- [ASSIGNMENT]: Go through the lines below and repeat each one exactly, skipping pictures.

** Opening DATASET EXCERPT block **

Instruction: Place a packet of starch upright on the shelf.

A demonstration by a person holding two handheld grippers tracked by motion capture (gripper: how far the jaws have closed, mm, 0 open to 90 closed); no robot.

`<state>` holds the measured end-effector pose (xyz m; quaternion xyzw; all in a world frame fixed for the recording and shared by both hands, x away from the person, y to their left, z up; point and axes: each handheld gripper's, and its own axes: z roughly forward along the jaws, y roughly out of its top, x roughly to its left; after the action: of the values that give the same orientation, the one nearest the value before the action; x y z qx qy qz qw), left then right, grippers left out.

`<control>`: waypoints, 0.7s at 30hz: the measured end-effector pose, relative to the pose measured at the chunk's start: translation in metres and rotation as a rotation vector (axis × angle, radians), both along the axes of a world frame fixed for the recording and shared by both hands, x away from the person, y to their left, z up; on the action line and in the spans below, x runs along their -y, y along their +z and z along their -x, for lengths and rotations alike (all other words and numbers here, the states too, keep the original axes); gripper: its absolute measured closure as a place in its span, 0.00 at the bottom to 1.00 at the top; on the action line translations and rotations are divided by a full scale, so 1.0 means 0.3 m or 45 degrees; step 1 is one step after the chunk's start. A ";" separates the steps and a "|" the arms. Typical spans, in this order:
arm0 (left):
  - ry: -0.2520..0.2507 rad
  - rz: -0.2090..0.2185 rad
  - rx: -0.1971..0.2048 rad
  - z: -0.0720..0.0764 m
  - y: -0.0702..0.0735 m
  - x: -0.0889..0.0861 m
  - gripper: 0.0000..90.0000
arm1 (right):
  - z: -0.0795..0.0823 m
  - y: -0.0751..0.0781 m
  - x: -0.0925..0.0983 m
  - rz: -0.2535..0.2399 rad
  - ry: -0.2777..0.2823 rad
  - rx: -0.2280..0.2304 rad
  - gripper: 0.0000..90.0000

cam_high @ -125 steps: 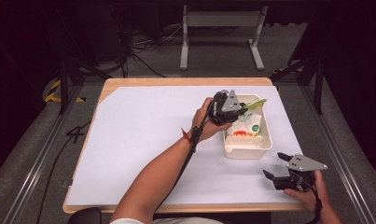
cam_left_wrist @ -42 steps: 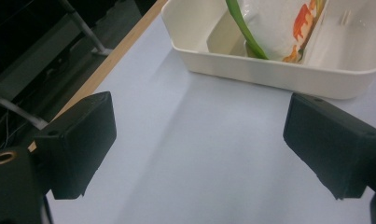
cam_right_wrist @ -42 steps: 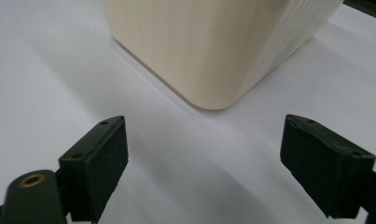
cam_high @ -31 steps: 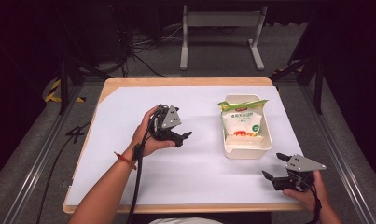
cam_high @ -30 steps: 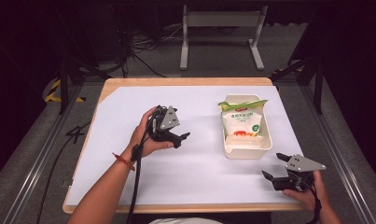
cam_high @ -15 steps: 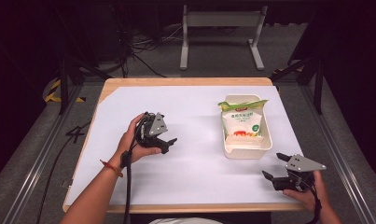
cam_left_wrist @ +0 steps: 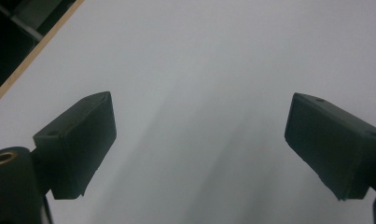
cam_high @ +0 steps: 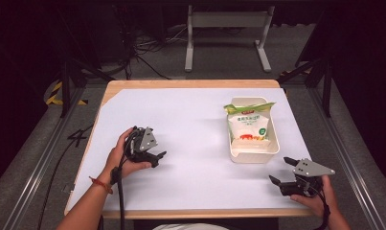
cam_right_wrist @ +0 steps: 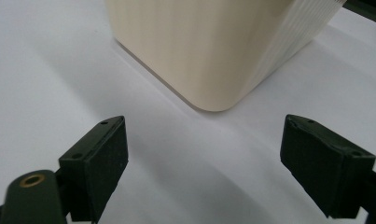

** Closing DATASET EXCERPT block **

- [SOLUTION FOR THIS TASK]:
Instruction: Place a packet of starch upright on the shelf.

A demonstration by a person holding two handheld grippers tracked by motion capture (gripper: how far the jaws have closed, mm, 0 open to 90 closed); no robot.

`<state>` holds the measured end-effector pose (xyz m; quaternion xyzw; all in a world frame fixed for the recording and shared by both hands, x away from the person, y to their left, z up; point and axes: each handheld gripper's, and its own axes: z roughly forward along the jaws, y roughly out of its top, x roughly to its left; after the action: of the values that give the same orientation, the one nearest the value before the action; x y z qx qy qz qw), left then right, grippers left out.

`<control>`: waypoints, 0.7s at 30hz: the measured end-effector pose, relative to the pose measured at the chunk's start: translation in metres and rotation as a rotation vector (axis × angle, radians), both along the axes of a world frame fixed for the recording and shared by both hands, x away from the person, y to their left, z up; on the action line and in the spans below, x runs along their -y, y along their +z and z along their -x, for lengths and rotations alike (all other words and numbers here, the states too, keep the original axes); gripper: its absolute measured closure as a place in its span, 0.00 at the bottom to 1.00 at the top; on the action line translations and rotations are divided by a full scale, so 1.0 means 0.3 m or 45 degrees; step 1 is one step after the chunk's start. A ";" separates the steps and a "|" the arms. Typical spans, in this order:
arm0 (left):
  - ry: -0.2520..0.2507 rad
  - rz: -0.2090..0.2185 rad
  - rx: -0.1971..0.2048 rad
  - z: -0.0720..0.0764 m
  - y: -0.0702..0.0735 m
  - x: -0.0889..0.0861 m
  - gripper: 0.0000..90.0000
arm1 (right):
  - z: -0.0795..0.0823 m
  - y: -0.0751..0.0781 m
  - x: -0.0925..0.0983 m
  - rz: -0.2535..0.2399 rad
  - ry: -0.2777..0.2823 rad
  - rx: -0.2280..0.2304 rad
  - gripper: 0.0000..90.0000

cam_high @ -125 steps: 
cam_left_wrist @ -42 steps: 
cam_right_wrist @ -42 steps: 
cam_high @ -31 steps: 
cam_high @ -30 steps: 
cam_high @ -15 steps: 
cam_left_wrist @ +0 steps: 
cam_high @ +0 steps: 
cam_right_wrist @ +0 steps: 

This answer requires nothing else.